- Work order: Within these entries, which lines include the string "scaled"? Copy each one.

Collection entries
-------------------------

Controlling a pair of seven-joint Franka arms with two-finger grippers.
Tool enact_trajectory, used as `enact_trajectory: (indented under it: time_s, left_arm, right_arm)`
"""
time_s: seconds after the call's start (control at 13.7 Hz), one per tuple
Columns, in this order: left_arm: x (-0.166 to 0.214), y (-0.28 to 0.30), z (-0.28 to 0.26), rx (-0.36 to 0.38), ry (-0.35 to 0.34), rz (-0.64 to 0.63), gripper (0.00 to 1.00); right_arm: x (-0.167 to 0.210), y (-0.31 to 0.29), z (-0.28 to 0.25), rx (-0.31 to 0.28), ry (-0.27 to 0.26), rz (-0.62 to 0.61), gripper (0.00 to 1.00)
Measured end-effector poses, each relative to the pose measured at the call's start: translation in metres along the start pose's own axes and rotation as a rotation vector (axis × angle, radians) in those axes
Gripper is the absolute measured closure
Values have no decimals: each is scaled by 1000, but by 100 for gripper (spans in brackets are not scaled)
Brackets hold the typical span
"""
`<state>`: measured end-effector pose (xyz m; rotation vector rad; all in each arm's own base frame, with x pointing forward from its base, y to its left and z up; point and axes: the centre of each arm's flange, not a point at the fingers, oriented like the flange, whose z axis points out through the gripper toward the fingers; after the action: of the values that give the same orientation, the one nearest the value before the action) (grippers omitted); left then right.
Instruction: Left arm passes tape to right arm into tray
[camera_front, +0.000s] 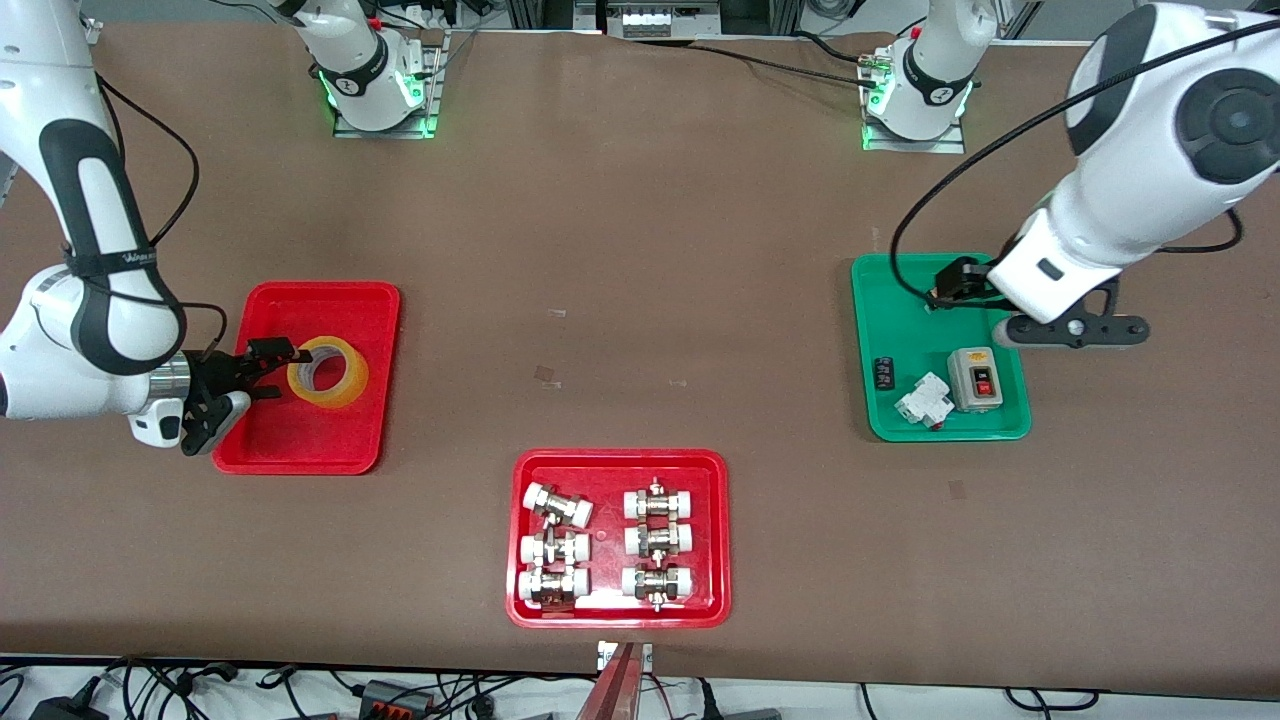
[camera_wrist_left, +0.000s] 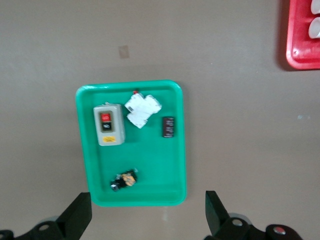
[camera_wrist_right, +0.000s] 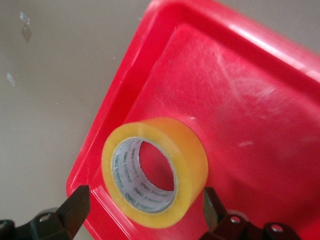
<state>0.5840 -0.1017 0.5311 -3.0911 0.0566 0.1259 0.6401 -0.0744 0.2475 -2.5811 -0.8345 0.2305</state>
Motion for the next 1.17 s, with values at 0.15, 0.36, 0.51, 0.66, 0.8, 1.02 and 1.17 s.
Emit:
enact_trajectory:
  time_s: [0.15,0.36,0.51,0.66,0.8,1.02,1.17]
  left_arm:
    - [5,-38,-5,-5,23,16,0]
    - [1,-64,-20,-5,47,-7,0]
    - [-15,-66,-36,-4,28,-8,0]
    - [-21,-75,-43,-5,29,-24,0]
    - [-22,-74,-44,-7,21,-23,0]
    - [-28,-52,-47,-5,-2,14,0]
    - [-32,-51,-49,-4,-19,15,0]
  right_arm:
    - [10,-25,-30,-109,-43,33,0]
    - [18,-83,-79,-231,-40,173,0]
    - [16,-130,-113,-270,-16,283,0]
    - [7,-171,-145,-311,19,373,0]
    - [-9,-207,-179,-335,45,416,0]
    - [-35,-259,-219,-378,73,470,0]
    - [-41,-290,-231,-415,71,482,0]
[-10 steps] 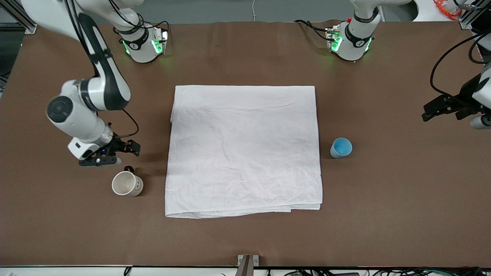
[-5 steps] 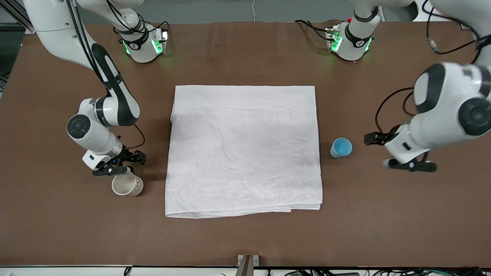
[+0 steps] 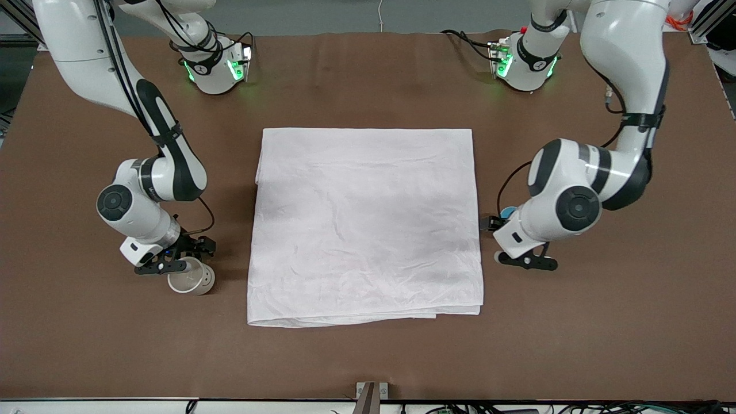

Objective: Place blue cup into white mug on cloth

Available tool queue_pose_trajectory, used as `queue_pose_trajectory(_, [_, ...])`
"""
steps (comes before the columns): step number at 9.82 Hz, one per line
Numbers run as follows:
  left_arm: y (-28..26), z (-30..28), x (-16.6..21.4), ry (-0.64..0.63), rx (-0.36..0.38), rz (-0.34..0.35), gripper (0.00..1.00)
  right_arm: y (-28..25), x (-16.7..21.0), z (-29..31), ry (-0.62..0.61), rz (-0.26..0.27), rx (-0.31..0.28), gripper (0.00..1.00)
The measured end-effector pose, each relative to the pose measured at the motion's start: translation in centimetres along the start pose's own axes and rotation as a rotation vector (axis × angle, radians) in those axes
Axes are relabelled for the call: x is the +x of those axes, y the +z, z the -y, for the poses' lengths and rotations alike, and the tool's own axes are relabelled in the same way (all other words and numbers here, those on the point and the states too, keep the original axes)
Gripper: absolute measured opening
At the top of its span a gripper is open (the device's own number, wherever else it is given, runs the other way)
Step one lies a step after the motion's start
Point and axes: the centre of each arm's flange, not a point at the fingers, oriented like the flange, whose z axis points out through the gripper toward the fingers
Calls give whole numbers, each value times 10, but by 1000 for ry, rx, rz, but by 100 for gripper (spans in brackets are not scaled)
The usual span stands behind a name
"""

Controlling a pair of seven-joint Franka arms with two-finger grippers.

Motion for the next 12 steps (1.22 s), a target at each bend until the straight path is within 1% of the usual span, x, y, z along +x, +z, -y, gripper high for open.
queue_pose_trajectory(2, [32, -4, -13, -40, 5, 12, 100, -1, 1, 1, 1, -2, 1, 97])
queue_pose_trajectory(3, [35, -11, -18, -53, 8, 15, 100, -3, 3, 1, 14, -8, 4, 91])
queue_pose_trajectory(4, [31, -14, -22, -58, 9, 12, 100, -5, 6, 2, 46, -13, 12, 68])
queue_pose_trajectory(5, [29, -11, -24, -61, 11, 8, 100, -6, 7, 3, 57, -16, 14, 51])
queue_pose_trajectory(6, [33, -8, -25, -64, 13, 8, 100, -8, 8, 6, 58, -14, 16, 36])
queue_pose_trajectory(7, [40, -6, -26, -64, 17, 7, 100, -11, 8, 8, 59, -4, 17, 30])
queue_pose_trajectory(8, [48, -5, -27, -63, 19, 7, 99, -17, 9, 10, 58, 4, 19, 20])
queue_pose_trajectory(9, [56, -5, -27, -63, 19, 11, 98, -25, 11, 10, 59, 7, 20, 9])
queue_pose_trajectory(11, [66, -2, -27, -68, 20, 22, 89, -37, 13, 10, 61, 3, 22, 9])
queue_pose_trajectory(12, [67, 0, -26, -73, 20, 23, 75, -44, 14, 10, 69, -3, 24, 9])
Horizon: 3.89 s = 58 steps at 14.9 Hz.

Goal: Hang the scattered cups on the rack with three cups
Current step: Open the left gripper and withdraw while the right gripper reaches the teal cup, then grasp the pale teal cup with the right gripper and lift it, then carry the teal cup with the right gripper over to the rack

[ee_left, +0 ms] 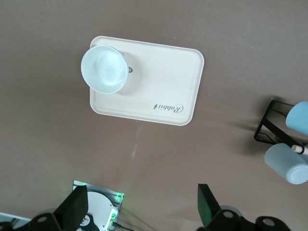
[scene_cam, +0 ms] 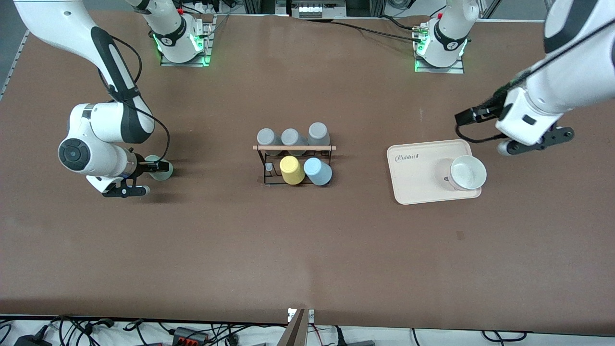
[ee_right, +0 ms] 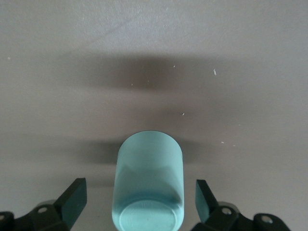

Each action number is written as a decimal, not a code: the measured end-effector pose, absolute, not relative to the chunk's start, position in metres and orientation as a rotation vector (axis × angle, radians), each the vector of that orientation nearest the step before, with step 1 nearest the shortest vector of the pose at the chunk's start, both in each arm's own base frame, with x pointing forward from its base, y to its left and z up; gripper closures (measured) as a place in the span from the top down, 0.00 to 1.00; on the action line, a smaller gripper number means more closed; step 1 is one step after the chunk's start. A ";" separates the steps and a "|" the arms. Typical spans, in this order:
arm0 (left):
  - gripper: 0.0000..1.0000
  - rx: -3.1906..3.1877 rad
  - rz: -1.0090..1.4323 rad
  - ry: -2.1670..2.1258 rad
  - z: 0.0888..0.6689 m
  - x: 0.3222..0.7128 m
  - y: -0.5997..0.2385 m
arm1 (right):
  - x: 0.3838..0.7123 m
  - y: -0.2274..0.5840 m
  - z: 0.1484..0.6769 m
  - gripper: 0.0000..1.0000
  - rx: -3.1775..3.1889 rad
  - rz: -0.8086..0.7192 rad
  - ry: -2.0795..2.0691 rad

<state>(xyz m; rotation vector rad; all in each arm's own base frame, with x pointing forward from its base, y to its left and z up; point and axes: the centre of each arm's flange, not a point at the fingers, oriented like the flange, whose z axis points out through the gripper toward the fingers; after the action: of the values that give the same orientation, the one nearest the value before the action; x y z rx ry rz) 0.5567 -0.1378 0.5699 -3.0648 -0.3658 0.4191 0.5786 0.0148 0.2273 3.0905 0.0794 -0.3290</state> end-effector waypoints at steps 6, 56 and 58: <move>1.00 -3.092 0.411 -0.119 0.566 0.542 -0.130 | 0.563 0.010 0.218 1.00 3.092 -0.328 0.067; 1.00 -3.126 0.324 -0.027 0.569 0.558 -0.098 | 0.602 0.382 0.384 0.66 3.150 -0.259 -0.686; 1.00 -3.126 0.326 -0.027 0.569 0.558 -0.098 | 0.601 0.384 0.377 0.66 3.143 -0.270 -0.683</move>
<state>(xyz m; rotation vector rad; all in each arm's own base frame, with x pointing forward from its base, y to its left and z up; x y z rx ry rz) 0.5583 -0.0977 0.5688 -3.1255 -0.0272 0.3263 0.6013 0.3844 0.3771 3.1435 -0.6831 -0.2698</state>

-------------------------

- Response area:
Values have no decimals: each is scaled by 1000, but by 100 for gripper (spans in brackets are not scaled)
Calls give whole numbers, each value times 10, but by 1000 for ry, rx, rz, but by 100 for gripper (spans in brackets are not scaled)

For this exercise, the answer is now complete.